Comincio subito col dire che La chiave di Sara non mi è piaciuto. Non mi ha emozionato, non ha proprio mosso niente dentro di me, l’orrore che mostrava mi toccava solo superficialmente, lo sentivo in qualche modo costruito, artefatto. Sto cercando di capire meglio queste mie reazioni alla luce del consenso che il film ha ottenuto nel mondo e tra le persone a me vicine.
Al di là di tutto, La chiave di Sara ha il merito di raccontare un episodio storico gravissimo e dimenticato, avvenuto in Francia nel luglio 1942: il rastrellamento degli ebrei di Parigi, uomini, donne e bambini, e il loro concentramento al Vélodrome d’Hiver, dove furono trattenuti per giorni in condizioni inumane, per poi essere condotti prima in campi di smistamento e poi in quelli di concentramento e di sterminio. E il racconto non tralascia di mostrare che tutto si svolse su iniziativa delle milizie francesi e con l’organizzazione e sotto il controllo di poliziotti, funzionari e civili.

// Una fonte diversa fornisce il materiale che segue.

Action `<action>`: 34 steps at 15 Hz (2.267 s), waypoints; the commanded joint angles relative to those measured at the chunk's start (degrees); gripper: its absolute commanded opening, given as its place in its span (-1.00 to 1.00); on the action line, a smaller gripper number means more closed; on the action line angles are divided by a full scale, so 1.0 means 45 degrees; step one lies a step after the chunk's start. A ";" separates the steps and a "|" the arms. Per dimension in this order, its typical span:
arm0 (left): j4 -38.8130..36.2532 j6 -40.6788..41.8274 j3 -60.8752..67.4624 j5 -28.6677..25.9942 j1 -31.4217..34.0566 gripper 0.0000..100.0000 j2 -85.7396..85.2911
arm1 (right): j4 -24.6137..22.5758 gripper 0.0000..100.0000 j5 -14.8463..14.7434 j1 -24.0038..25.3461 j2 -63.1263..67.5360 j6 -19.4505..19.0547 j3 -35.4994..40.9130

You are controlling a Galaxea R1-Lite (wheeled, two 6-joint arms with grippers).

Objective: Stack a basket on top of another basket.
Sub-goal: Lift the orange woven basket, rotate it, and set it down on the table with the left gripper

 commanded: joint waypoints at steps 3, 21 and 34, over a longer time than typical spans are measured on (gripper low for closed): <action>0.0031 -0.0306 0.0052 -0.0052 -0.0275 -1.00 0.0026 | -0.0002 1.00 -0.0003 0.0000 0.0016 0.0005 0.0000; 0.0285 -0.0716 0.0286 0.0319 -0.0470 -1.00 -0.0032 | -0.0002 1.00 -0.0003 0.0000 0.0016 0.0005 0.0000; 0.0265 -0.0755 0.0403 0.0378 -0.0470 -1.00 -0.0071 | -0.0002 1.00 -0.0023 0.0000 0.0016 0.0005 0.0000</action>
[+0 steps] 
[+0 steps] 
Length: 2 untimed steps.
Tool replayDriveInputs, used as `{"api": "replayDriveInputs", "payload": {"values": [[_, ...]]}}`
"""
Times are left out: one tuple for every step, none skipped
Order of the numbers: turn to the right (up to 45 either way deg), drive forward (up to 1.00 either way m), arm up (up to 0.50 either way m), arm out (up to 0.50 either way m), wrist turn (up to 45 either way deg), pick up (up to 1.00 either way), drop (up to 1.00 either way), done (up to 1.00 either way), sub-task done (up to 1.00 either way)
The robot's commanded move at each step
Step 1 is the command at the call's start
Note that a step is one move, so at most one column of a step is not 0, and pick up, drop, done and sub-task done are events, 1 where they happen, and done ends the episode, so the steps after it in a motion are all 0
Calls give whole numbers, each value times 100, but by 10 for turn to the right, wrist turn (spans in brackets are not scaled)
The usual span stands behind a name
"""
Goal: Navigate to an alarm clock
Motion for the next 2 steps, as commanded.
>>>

Il film procede su due binari: il primo segue le vicissitudini di Sara, una ragazzina sveglia e reattiva, dalla retata nella sua casa che la condurrà insieme ai suoi genitori al velodromo, fino agli anni Cinquanta; il secondo, ambientato nel 2009 mostra l’emozionante ricostruzione della vita di Sara da parte di una giornalista americana. Sempre più coinvolta, anche per motivi personali, arriverà a conoscere la verità nonostante gli ostacoli oggettivi e i meccanismi di rimozione messi in atto dai diversi protagonisti.
È forse quest’ultima la parte migliore del film, quella che si segue con maggiore tensione e curiosità. L’altra, come dicevo all’inizio, non mi ha convinta.
Provo a spiegarmi. Nelle storie ambientate durante la Shoah accadono avvenimenti spesso incredibili, la ragione fa fatica a convincersi che siano accaduti veramente. Se poi certi film sono la trasposizione di romanzi, e neppure di buon livello, come è il caso di questo, tratto dal libro omonimo di Tatiana de Rosnay, c’è il rischio che qualcuno possa pensare che ci siano delle esagerazioni. E questo non giova alla causa, soprattutto in tempi di negazionismo e in prossimità della morte dei pochi superstiti ancora in vita, che li farà tacere per sempre.
E di situazioni che sono dure da credere ce ne sono, soprattutto quelle che vedono una piccola Sara, appena decenne, sempre lucida, determinata e piena di iniziativa, a volte più degli stessi adulti che la circondano, raggiungere obiettivi stupefacenti. La storia della chiave e di tutto quel che ne consegue, che non anticiperemo, è sicuramente intrigante, ma in quanto a verosimiglianza lascia molto a desiderare.
Inoltre, come spesso accade, c’è nel film la tendenza a voler per forza provocare le lacrime in chi guarda esasperando scene o soffermandosi molto a lungo su alcune di esse, come per esempio nel caso della separazione forzata tra madri e figli, che sembrava non finire più. E, nonostante questo, non riuscire a far scaturire emozioni in me che in questi casi sono più che vulnerabile.
Kristin Scott Thomas interpreta Julia, la giornalista, in modo come sempre ineccepibile, buoni anche gli altri interpreti, tra cui spiccano Niels Arestrup, il contadino che accoglie Sara, uomo burbero e tenero, con la sua bella faccia segnata dal tempo e i suoi capelli candidi, e ovviamente Mélusine Mayance, la piccola Sara.
Belle infine alcune immagini, come la corsa nei campi o l’albero in mezzo al grano dorato, anche se forse un po’ di maniera.
Mi piacerebbe conoscere gli argomenti di chi ha apprezzato il film e di chi, come me, non è rimasto soddisfatto dalla visione.